Ella simplemente me miró, con sus ojos tiernos de nubes y su
sonrisa de azahar, sin desdibujarse ni un ápice, y aceptó la noticia con
valentía desde el conocimiento de sentirse todo con el mundo. “No te preocupes mi vida” me respondió, “la vida me ha estado mostrando muchas
cosas y quiere seguir enseñándome más”. “Ya estoy sanada. Sea lo que sea, tenga
el nombre que tenga, ya estoy sanada”. “Adoro el regalo que la vida me ha dado
de nuevo con esta oportunidad. Lo que tenga que venir ya vendrá”. Ella no tenía otra herramienta que la palabra
para transmitir todo aquello que sentía y había experimentado, para contar unas
verdades que excedían con mucho la capacidadad de expresión de lo verbal. Era
como tratar de escribir un libro con la mitad del alfabeto o intentar hablar en
una lengua que desconoces.
Simplemente lloraba ante su reacción. ¿Cómo era posible que existiese tanto amor? ¿Cómo, ante esta noticia,
mostraba la serenidad y entereza de quién sólo puede ganar? Me maravillaba,
me reconfortaba, me extasiaba y a la vez me noqueaba.
Acto seguido llamamos a su madre para compartir la notica con
ella. Su madre representaba nuestro otro gran pilar y para ambas era crucial
que lo supiera. Su entereza y su fuerza no era menor que la de su hija,
intuyendo de dónde venían aquellas palabras y actos que habían pasado tanto
tiempo dormidos en Nazaret.
En ese
momento me enseñó otra gran lección. Para la mayoría de la sociedad la palabra
cáncer es sinónimo de muerte. Ella me mostró que no significa tal cosa. El
cáncer es una oportunidad para conocernos, para descubrirnos, para crecer tú misma
y a su vez todos los que te rodean. Es tiempo de recogimiento, de conexión con
uno mismo para revisar la propia vida, tiempo de autogestación y transformación.

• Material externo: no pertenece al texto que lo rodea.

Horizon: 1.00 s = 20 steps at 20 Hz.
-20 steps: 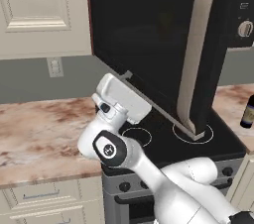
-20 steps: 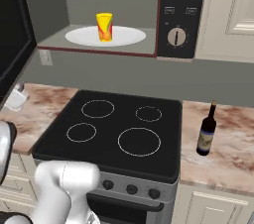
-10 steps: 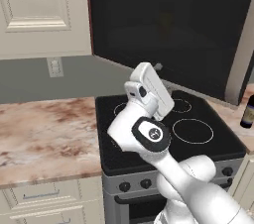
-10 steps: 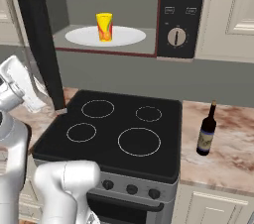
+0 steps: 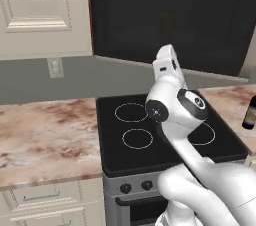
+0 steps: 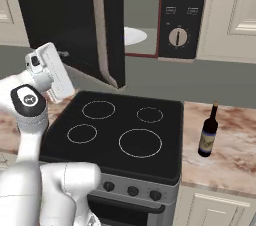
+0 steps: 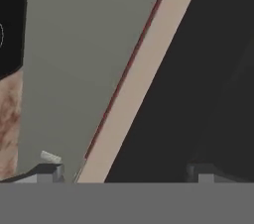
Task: Place the microwavable item in the microwave. Then, close the microwave door and press the start button.
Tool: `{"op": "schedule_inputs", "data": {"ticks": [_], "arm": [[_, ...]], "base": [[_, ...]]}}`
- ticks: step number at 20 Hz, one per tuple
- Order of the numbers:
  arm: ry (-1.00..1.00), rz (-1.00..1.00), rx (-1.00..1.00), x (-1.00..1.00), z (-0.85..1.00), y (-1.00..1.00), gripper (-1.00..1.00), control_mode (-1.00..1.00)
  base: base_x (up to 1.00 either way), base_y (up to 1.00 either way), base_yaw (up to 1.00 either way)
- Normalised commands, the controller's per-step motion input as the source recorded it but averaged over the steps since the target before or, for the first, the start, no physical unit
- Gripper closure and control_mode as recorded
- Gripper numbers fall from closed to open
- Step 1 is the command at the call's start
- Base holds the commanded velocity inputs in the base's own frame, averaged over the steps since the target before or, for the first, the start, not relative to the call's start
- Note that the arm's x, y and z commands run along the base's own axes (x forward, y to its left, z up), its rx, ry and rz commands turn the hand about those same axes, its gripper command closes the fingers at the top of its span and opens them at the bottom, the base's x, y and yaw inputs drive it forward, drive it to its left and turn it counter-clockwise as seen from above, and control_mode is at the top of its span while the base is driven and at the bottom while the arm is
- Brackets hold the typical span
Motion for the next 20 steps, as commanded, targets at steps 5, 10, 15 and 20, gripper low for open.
{"op": "schedule_inputs", "data": {"ticks": [5,10,15,20], "arm": [[0.25,0.24,0.1,0.57,0.0,-0.38,-1.0,-1.0],[0.2,0.24,0.06,0.52,0.0,-0.28,-1.0,-1.0],[0.13,0.24,0.05,0.53,0.0,-0.06,-1.0,-1.0],[0.14,0.21,0.07,0.62,0.07,0.0,-1.0,-1.0]], "base": [[0.0,0.0,0.0],[0.0,0.0,0.0],[0.0,0.0,0.0],[0.0,0.0,0.0]]}}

Cualquier enfermedad grave no es una condena, sino una posibilidad. La puerta y
el empuje hacia tu nueva vida, la verdadera, que ha estado dormida todos estos
años. La llave hacia la aventura de vivir y darse sin prejuicios, sólo con la
seguridad que da el amor. Para la mayoría el cáncer es sinónimo de cárcel, pero
Nazaret era el ejemplo vivo de que significaba todo lo contrario. El cáncer
estaba siendo su liberación. Una liberación de sus propias cadenas que, con los
años y de forma inconsciente, había impuesto a su alma.
No hay que temer a la
palabra cáncer. ¡Seamos libres! ¡No huyamos! Sé que no es fácil. Sé que es muy
diferente acompañarlo que experimentarlo. Pero el vivir con miedo no va a hacer
que todo desaparezca, sólo nos puede evadir temporalmente. Después vendrá con
toda la fuerza para sepultarnos aún más. Es lo que yo viví al principio, hasta
que Nazaret me enseñó que había otro camino, el de la vida. Puedes elegir en
transformarte mediante el dolor y las crisis o puedes instalarte en la
amargura, la tristeza y la desolación, abandonada en actitud de víctima.
Vivamos
la oportunidad del presente, porque lo que nos tenga que ocurrir, ocurrirá, y
entonces, si no has agarrado lo que la vida te ha dado, te irás de todas formas,
pero habiendo rechazado los regalos que te ofrecieron y con el miedo como
mortaja.
Nadie habla de la otra cara del cáncer, aquella que te
hace levantarte de la silla, valorar cada instante, amar a todos sin condición,
olvidar lo que te oprime, perdonar, apreciar que respiras, sentir el aire
rozando tu piel y el sol calentando tu cuerpo, cambiar los ceros de la cuenta
bancaria por un "te quiero", disfrutar de las caricias y abrazos de las personas que más
quieres, ver con ojos renovados aquellos detalles que antes pasaban
desapercibidos y ahora te llenan el alma. Nadie habla de la otra cara del
cáncer, pero existe. Nazaret me la enseñó.